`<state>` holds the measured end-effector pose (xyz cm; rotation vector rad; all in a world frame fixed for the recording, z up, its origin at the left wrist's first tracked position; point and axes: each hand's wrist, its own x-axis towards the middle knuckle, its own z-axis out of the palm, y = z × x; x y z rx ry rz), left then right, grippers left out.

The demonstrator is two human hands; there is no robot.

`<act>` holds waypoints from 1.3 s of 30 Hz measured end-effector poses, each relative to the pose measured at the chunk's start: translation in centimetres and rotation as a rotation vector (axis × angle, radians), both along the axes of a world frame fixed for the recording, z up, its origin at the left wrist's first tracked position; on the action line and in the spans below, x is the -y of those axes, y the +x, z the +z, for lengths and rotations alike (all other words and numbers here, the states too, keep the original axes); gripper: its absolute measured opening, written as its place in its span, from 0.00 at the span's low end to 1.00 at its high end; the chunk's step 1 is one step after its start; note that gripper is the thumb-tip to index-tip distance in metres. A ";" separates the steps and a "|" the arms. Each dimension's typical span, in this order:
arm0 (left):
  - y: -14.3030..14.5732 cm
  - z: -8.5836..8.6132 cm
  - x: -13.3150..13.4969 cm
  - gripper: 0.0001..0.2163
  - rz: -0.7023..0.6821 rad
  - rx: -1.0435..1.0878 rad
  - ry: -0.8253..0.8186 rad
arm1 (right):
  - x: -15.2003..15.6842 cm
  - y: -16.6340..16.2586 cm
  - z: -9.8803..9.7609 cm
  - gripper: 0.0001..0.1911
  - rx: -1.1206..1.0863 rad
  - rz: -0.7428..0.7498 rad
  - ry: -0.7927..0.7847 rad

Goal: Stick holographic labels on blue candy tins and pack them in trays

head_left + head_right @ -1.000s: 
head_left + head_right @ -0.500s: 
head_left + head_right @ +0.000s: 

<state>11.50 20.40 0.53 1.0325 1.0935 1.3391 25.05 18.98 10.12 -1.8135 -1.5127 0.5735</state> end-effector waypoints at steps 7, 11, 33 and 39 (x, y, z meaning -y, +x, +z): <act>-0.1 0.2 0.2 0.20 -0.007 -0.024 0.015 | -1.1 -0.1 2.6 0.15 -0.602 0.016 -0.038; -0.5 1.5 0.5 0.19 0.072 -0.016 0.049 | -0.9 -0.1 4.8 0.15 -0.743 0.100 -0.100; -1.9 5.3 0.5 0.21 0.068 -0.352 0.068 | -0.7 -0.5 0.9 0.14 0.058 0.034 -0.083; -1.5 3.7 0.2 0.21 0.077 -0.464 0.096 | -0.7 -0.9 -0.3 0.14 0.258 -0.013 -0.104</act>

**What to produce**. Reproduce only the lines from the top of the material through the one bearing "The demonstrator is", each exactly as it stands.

**Reply**.
`<state>` holds the measured end-effector pose (xyz cm; rotation vector rad; all in a world frame fixed for the recording, z up, its origin at the left wrist's first tracked position; point and axes: each hand's wrist, its own x-axis towards the middle knuckle, its own z-axis out of the palm, y = z × x; x y z rx ry rz), left then right, grippers left out.

The demonstrator is two human hands; there is no robot.

The response to the exercise is now finished.